§ **WHAT YOU NEED TO DO**
Where a line of the records holds the string "blue", copy that line.

(Items from a data source)

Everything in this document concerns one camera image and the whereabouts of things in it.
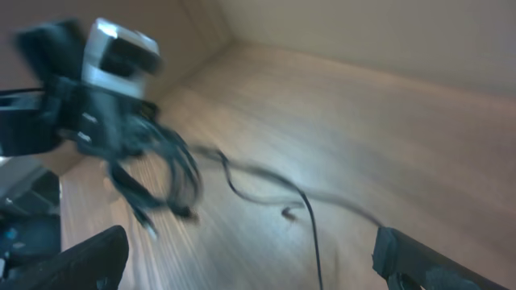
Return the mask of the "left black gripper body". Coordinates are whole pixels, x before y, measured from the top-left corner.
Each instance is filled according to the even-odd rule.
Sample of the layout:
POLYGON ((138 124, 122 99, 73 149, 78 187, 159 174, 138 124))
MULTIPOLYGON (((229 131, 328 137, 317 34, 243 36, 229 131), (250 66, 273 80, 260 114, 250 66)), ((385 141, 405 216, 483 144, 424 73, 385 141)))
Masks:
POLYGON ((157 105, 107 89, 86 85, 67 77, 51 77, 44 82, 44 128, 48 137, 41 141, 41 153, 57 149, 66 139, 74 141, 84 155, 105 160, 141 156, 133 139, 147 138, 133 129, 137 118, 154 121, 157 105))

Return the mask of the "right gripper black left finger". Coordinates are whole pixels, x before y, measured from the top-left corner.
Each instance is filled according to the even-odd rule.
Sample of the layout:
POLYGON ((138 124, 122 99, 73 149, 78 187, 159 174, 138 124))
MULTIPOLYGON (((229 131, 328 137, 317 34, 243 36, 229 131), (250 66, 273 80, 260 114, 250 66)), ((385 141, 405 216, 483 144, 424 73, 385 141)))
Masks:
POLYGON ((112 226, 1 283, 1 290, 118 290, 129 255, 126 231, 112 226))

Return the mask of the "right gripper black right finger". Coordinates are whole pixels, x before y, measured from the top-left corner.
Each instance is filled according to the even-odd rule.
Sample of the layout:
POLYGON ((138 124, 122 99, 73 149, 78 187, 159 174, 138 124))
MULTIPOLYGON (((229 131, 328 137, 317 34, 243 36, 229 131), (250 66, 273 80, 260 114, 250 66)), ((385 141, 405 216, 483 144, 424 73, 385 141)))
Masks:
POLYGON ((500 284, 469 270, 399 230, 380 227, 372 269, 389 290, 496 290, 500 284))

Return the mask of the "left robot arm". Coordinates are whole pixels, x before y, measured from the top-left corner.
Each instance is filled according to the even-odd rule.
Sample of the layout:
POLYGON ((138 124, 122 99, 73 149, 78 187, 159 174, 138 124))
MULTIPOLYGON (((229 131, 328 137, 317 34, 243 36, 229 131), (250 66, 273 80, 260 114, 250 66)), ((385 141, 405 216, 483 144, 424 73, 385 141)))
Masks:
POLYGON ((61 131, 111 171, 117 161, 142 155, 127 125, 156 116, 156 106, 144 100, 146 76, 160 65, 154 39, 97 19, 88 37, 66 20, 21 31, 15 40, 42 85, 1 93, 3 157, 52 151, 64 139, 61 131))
--
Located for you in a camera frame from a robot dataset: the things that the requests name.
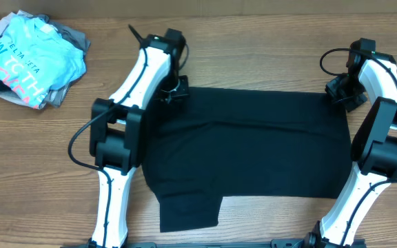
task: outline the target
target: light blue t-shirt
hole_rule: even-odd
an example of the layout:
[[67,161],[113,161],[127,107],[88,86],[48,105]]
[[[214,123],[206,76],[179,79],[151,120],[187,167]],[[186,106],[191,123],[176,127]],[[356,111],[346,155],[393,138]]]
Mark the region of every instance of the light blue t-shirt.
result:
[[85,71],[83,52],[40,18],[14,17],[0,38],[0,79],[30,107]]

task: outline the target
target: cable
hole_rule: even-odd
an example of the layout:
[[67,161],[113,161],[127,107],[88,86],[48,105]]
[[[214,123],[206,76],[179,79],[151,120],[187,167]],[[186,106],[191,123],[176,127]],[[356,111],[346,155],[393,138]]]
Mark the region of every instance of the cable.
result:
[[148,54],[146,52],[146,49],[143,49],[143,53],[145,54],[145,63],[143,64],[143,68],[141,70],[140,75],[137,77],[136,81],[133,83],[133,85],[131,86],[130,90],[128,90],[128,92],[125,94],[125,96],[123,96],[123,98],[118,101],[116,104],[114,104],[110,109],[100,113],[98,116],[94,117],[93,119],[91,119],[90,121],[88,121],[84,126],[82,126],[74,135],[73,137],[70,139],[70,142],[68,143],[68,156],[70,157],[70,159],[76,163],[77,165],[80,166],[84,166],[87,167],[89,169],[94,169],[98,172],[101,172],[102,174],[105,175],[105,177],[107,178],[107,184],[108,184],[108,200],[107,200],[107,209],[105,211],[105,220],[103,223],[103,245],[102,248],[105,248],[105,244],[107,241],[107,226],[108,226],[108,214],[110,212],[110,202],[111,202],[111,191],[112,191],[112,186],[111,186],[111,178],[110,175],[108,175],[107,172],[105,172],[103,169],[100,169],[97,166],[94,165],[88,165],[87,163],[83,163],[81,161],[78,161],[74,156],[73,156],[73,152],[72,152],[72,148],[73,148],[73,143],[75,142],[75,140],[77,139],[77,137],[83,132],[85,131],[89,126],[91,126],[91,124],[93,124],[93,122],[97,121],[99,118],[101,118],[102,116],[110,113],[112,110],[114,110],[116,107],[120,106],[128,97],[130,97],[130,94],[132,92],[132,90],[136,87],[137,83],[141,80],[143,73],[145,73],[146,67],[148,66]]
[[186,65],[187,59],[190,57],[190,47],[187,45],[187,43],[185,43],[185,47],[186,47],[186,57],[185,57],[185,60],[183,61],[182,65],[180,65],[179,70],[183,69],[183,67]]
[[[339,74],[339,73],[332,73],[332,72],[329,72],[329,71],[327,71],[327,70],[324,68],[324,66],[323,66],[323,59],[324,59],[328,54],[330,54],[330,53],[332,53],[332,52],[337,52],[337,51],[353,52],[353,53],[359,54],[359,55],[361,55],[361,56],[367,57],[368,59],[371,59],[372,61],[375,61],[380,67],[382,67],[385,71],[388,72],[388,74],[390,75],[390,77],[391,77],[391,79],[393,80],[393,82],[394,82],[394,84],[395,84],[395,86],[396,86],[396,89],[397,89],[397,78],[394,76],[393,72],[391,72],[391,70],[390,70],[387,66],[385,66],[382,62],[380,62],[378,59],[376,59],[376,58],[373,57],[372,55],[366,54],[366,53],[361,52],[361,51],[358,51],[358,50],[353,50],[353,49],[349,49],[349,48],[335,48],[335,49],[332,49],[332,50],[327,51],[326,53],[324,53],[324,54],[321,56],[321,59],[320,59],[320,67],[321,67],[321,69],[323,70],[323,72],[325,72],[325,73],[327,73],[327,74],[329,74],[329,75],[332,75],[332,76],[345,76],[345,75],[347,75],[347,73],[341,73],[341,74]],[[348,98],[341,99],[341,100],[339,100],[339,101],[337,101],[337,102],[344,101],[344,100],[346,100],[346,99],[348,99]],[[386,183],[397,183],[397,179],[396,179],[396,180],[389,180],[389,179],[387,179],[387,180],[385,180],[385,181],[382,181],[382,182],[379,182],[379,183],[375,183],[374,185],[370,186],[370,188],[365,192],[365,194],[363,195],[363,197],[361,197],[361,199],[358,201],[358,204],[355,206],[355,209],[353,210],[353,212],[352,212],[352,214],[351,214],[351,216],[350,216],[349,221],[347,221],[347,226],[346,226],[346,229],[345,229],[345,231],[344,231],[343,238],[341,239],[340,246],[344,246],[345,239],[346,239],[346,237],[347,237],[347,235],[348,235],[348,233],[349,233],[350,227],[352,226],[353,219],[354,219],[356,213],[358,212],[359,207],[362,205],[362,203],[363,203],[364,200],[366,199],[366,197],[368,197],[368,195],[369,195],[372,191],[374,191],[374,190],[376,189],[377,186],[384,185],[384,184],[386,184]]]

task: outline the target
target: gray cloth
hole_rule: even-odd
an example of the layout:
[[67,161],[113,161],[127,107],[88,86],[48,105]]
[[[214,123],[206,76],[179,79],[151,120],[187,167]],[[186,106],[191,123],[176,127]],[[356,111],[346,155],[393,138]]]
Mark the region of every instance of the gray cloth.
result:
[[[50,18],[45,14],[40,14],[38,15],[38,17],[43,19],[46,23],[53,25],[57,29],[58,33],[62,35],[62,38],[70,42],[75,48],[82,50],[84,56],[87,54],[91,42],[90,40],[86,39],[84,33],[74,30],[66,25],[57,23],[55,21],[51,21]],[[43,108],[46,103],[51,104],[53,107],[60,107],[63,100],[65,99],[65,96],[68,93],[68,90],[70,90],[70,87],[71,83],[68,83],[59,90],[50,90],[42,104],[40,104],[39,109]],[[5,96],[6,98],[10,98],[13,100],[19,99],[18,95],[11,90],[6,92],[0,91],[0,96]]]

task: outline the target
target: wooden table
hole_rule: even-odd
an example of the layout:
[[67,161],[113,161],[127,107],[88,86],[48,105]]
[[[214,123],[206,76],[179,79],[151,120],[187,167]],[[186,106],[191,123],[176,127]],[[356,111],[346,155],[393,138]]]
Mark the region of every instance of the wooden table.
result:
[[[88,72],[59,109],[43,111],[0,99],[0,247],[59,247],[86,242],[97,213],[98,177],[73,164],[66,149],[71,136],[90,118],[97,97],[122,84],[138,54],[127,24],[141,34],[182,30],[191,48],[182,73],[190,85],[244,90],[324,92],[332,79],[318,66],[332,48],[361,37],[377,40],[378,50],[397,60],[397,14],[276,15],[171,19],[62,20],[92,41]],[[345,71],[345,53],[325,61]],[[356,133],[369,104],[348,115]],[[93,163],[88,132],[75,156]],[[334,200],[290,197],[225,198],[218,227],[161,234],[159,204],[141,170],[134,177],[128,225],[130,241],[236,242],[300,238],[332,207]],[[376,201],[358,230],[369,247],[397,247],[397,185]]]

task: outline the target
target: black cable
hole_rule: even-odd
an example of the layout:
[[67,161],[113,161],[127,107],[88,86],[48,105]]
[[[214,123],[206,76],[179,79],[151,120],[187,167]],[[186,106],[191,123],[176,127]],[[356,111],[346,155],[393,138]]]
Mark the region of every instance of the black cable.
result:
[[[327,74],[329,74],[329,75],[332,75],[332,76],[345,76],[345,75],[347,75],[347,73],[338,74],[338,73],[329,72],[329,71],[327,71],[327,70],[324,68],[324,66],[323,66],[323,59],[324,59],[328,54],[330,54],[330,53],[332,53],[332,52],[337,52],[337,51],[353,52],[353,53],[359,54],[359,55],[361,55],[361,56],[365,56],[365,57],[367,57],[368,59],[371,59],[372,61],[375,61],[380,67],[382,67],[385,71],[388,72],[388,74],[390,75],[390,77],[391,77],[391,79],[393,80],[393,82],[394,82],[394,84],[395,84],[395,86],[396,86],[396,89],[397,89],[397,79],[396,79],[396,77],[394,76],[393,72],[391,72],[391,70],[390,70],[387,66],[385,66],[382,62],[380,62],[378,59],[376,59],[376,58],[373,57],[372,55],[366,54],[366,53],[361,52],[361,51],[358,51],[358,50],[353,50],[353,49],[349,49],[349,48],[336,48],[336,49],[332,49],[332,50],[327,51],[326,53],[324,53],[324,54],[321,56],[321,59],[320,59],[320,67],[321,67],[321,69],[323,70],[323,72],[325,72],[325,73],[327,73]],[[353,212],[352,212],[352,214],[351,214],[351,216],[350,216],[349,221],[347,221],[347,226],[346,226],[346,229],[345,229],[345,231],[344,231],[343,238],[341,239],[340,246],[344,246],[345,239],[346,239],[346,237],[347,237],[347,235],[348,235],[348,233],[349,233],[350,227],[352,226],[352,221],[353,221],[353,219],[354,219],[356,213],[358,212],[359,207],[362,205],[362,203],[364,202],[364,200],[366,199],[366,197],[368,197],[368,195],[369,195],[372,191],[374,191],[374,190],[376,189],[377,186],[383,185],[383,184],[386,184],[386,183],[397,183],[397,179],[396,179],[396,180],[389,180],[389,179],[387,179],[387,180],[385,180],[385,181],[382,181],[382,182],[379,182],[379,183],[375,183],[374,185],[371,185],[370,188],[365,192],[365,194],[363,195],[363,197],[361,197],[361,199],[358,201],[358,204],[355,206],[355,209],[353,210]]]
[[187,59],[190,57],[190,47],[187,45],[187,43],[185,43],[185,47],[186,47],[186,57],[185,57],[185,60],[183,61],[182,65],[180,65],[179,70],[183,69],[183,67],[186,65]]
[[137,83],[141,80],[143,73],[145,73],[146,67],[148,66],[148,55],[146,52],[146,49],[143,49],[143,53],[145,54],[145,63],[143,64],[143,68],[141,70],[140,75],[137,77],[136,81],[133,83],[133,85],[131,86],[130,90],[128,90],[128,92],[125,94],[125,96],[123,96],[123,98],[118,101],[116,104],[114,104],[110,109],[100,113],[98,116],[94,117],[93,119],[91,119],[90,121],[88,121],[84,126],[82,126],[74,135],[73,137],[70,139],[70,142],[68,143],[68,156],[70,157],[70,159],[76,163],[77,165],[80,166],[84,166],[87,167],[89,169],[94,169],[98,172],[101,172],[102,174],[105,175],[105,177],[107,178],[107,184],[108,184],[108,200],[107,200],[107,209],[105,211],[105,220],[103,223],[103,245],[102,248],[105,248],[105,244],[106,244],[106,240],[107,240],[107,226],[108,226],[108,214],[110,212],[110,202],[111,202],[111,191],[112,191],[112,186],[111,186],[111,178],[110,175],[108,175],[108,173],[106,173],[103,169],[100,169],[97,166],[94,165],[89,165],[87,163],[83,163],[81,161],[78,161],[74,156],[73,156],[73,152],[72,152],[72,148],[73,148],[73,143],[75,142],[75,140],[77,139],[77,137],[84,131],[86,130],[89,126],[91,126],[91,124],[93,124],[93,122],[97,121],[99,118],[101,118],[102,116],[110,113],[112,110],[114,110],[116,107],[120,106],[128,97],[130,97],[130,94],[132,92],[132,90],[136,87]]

§ **WRITTEN RESPONSE**
target: light blue t-shirt
Mark the region of every instance of the light blue t-shirt.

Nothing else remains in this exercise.